To do: Copy each line of the records that contains the word "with".
──────── Input data ────────
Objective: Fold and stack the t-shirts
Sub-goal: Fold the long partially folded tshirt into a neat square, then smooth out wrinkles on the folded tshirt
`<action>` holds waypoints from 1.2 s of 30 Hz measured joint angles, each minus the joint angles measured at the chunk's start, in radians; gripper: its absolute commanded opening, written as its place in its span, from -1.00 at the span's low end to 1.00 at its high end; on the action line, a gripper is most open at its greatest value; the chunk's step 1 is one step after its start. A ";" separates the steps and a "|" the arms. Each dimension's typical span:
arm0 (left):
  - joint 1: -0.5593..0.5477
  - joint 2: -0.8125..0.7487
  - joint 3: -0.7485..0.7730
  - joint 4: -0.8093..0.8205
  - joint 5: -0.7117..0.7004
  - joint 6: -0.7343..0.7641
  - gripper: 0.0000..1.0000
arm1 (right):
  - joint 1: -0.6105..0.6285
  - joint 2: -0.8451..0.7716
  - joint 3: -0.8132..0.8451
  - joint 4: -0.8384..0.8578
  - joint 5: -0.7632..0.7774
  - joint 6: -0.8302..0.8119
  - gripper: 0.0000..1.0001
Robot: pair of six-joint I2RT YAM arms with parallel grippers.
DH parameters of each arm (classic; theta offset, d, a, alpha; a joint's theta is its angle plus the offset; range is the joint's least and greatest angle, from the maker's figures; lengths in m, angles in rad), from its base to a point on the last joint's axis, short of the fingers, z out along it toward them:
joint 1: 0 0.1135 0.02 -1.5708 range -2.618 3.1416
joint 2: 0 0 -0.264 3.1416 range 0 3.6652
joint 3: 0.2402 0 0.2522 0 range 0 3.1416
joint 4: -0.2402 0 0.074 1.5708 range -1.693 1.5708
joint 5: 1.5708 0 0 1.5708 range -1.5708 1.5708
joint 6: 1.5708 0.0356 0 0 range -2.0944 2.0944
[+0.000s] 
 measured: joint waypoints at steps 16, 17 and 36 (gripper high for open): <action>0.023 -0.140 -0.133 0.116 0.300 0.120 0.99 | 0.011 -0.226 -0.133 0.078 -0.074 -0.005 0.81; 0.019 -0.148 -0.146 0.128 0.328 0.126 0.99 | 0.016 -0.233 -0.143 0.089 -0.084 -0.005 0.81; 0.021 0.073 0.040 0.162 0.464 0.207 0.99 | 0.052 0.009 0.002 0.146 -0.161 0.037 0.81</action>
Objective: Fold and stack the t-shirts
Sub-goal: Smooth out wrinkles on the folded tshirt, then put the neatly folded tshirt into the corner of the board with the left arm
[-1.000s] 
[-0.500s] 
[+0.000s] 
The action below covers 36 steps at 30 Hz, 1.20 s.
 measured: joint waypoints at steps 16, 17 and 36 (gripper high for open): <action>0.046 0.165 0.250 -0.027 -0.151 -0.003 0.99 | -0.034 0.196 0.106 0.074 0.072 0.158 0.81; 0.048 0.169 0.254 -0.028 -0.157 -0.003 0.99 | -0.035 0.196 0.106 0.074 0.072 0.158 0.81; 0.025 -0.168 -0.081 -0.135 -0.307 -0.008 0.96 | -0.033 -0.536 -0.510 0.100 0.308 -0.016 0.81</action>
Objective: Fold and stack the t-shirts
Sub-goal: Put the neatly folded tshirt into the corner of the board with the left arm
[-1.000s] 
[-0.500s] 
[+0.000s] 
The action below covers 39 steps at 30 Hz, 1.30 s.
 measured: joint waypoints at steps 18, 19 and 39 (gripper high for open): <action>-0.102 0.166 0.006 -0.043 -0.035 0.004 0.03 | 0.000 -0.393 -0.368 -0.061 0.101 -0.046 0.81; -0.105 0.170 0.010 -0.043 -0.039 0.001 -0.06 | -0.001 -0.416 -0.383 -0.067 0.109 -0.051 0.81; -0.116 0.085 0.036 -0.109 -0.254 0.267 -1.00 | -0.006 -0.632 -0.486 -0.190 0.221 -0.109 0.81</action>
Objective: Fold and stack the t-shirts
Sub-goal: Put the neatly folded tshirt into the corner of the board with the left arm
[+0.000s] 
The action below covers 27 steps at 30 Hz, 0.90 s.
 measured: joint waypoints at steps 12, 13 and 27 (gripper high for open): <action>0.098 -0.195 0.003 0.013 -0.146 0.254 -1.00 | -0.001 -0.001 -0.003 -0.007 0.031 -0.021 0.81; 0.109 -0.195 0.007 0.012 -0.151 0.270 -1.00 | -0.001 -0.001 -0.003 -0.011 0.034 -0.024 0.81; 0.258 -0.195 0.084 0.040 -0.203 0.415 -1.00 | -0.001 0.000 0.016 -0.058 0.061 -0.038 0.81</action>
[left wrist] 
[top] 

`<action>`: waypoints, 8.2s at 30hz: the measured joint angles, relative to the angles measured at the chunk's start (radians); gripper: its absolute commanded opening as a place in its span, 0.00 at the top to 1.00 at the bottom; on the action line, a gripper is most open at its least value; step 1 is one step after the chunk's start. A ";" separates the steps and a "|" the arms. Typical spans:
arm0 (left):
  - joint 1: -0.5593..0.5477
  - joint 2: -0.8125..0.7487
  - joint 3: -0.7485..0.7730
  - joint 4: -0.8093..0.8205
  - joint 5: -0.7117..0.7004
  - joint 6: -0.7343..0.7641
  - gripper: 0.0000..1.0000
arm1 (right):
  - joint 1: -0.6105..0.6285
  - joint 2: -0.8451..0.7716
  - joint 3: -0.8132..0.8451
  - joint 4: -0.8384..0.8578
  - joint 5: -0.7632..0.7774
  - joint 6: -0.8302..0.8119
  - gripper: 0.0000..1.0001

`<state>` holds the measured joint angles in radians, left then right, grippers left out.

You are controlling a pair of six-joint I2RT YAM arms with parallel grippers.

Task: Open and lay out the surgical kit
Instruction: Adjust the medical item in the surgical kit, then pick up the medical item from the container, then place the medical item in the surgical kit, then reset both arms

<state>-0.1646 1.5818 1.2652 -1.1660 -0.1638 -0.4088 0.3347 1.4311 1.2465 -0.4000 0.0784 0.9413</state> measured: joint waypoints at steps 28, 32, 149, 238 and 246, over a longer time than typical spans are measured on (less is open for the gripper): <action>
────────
Exercise result:
Robot: pair of six-joint I2RT YAM arms with parallel grippers.
Sub-goal: Smooth out wrinkles on the folded tshirt, then put the neatly folded tshirt into the corner of the board with the left arm
Sub-goal: Put the neatly folded tshirt into the corner of the board with the left arm
Sub-goal: Put the neatly folded tshirt into the corner of the board with the left arm
You are controlling a pair of six-joint I2RT YAM arms with parallel grippers.

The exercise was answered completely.